L’avenir incertain des collectifs pour un Non de gauche
En attachement se trouve le document complet que j’ai soumis aux Collectifs pour un Non de gauche du Finistère dans le cadre du débat sur la réorganisation nécessaire, après l’évènement que fut le référendum. Croyez le ou pas, je ne dispose pas des moyens de le diffuser nationalement aux sympathisants, car le site national est bloqué.
Mon argumentation repose essentiellement sur les quelques points suivants :
La "direction nationale", donc en fait la Fondation Copernic, ne remet pas en cause son mandat, ne permet aucun contrôle démocratique sur son rôle, ce qui est source de problèmes à venir car elle entend influer en notre nom sur les prochaines élections.

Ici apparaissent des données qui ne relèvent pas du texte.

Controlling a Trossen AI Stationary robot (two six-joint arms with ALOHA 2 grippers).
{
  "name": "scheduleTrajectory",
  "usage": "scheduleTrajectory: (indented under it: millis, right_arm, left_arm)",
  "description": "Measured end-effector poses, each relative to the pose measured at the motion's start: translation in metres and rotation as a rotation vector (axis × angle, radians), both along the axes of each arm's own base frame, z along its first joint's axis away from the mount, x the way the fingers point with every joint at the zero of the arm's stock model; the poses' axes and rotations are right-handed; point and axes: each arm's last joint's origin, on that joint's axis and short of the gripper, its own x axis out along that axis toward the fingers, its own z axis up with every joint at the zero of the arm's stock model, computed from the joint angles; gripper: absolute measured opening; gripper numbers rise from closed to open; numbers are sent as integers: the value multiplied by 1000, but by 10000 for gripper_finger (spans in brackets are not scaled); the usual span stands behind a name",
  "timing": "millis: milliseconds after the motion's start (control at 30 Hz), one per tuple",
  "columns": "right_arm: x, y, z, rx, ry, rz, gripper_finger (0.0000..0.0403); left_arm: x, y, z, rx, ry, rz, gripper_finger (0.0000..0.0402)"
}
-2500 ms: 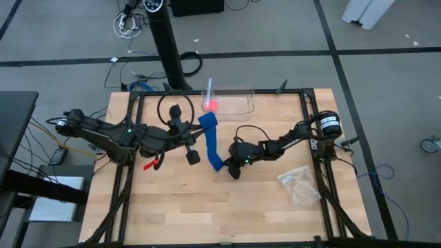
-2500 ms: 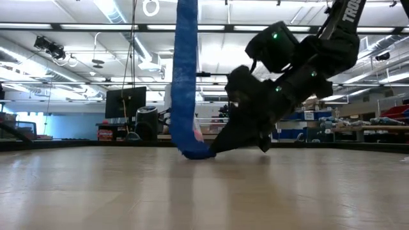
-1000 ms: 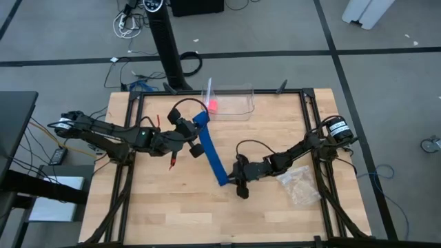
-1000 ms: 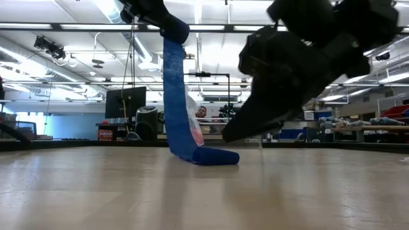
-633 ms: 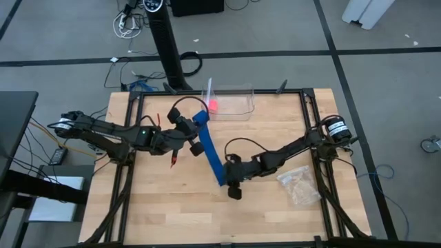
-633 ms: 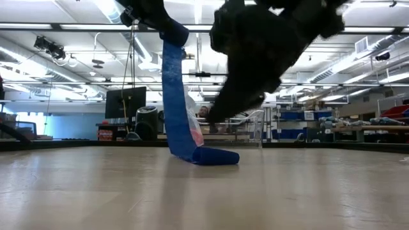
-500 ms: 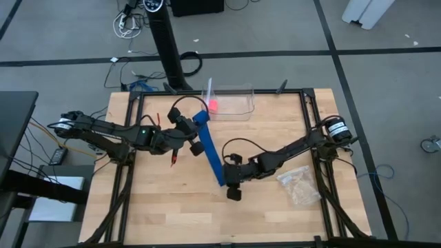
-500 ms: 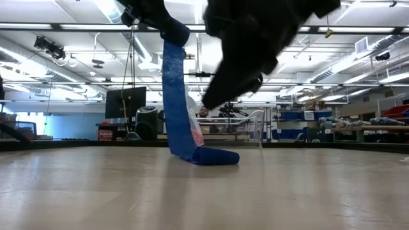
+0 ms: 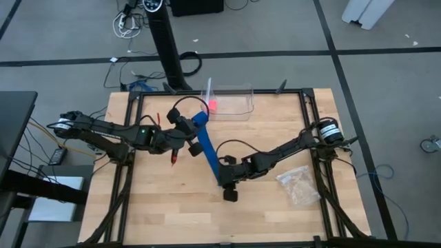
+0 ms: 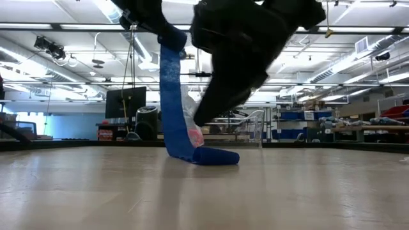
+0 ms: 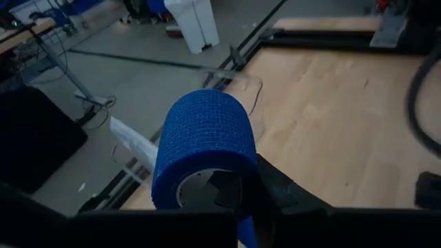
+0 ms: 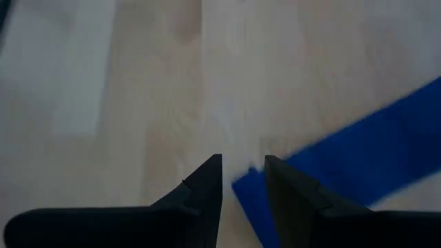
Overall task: Roll bandage
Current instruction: Roll the blue bandage
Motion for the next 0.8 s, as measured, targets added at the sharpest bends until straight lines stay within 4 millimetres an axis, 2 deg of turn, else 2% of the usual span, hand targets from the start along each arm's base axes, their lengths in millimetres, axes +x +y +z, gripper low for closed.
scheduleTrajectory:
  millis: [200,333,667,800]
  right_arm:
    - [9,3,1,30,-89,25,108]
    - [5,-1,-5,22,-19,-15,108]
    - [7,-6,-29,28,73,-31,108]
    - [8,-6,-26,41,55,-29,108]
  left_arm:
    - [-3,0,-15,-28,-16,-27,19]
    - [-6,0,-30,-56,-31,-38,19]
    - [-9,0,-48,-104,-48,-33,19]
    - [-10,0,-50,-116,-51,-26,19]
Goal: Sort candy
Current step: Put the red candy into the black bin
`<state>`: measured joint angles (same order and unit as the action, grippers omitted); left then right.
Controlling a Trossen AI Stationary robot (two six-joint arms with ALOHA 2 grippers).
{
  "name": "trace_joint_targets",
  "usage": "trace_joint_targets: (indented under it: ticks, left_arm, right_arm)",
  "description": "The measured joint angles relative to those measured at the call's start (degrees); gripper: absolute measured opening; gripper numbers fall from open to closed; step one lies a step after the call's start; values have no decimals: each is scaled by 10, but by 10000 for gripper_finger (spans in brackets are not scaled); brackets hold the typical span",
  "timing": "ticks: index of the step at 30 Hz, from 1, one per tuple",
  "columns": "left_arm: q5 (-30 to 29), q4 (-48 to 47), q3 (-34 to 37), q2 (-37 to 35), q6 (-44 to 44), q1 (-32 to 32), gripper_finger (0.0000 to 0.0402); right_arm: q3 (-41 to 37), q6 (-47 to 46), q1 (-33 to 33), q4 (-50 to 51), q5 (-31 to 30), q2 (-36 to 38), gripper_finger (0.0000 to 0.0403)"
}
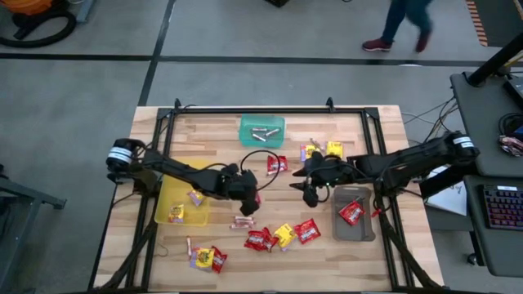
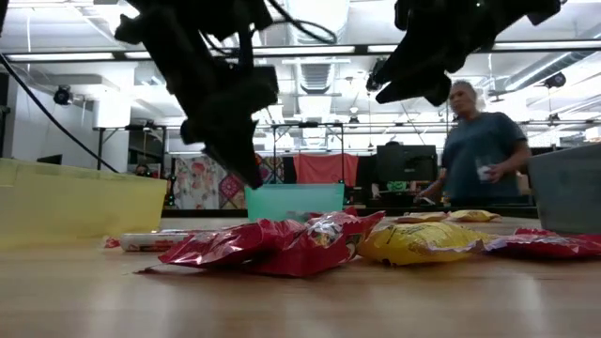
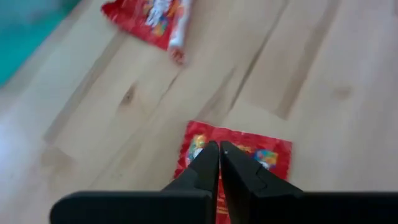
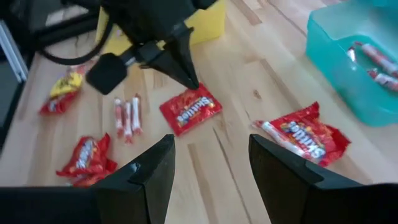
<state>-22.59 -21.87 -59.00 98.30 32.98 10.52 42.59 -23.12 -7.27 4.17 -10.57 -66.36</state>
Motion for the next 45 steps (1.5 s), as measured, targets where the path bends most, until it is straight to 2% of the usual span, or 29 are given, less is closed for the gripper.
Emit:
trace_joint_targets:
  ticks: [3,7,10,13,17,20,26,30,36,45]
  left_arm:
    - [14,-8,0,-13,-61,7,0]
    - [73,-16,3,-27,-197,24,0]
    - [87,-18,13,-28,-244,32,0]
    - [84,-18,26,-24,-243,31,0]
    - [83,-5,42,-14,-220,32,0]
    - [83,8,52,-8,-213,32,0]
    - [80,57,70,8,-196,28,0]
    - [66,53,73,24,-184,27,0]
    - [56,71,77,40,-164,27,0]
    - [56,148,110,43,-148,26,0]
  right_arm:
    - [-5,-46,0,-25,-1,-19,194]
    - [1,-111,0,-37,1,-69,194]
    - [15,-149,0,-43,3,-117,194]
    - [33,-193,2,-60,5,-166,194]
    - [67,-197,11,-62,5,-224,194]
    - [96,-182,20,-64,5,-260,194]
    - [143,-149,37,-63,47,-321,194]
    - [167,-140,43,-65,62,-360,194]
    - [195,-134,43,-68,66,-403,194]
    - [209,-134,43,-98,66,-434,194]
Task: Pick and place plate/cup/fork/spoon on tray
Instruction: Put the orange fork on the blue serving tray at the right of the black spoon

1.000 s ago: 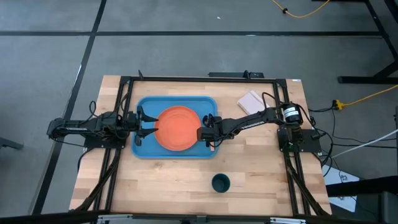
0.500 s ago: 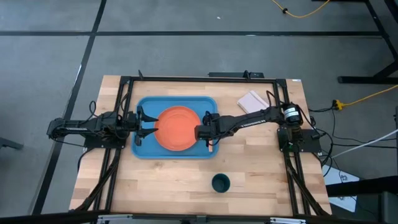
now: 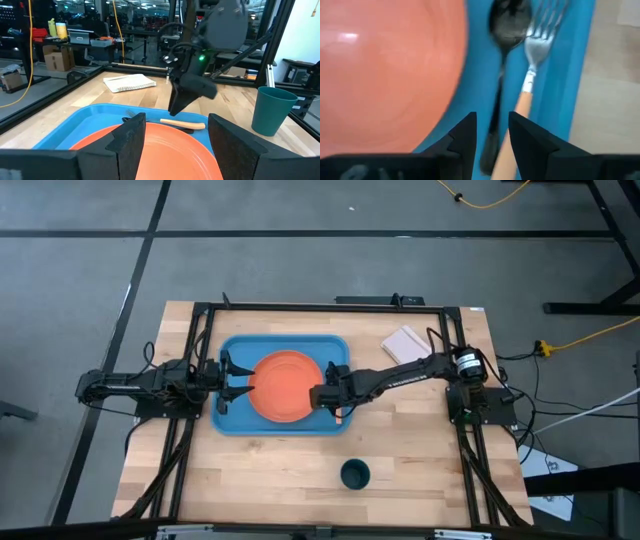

Il n’existe aucun critère de validité des collectifs, ce qui rendra à terme la coopération impossible entre des groupes locaux ayant évolué de manières très différentes, jusqu’à ne plus avoir les mêmes buts.
Sur l’avenir du mouvement altereuropéen, j’émets les propositions suivantes :
Il faut distinguer avec une certaine rigueur ce qui est altereuropéen de ce qui est antieuropéen, ce qui pourra constituer le premier critère de qualité pour agréer un groupe local.
Il faut éviter de cultiver dans nos descriptions de la société un anachronisme pseudo-marxiste, car, s’il est vrai que nous régressons vers des conditions du 19ème siècle et qu’il est nécessaire de le démontrer, il reste tout aussi nécessaire de ne pas perdre de vue la spécificité de notre époque, notamment la responsabilité du consumérisme populaire.
Il est préférable de ménager la place des citoyens critiques (genre Attac) ne souhaitant pas être récupérés, en renonçant tout de suite à un soutien des collectifs aux prochaines élections.
Enfin, autant nous avons été brillants pendant la campagne, autant notre faiblesse actuelle doit être reconnue, et il apparaît essentiel pour la cause d’une Europe sociale et pacifiste de laisser se développer en dehors de nous d’autres formes de militance et d’autres formations thématiques, de ne pas fermer les frontières et de laisser le débat respirer.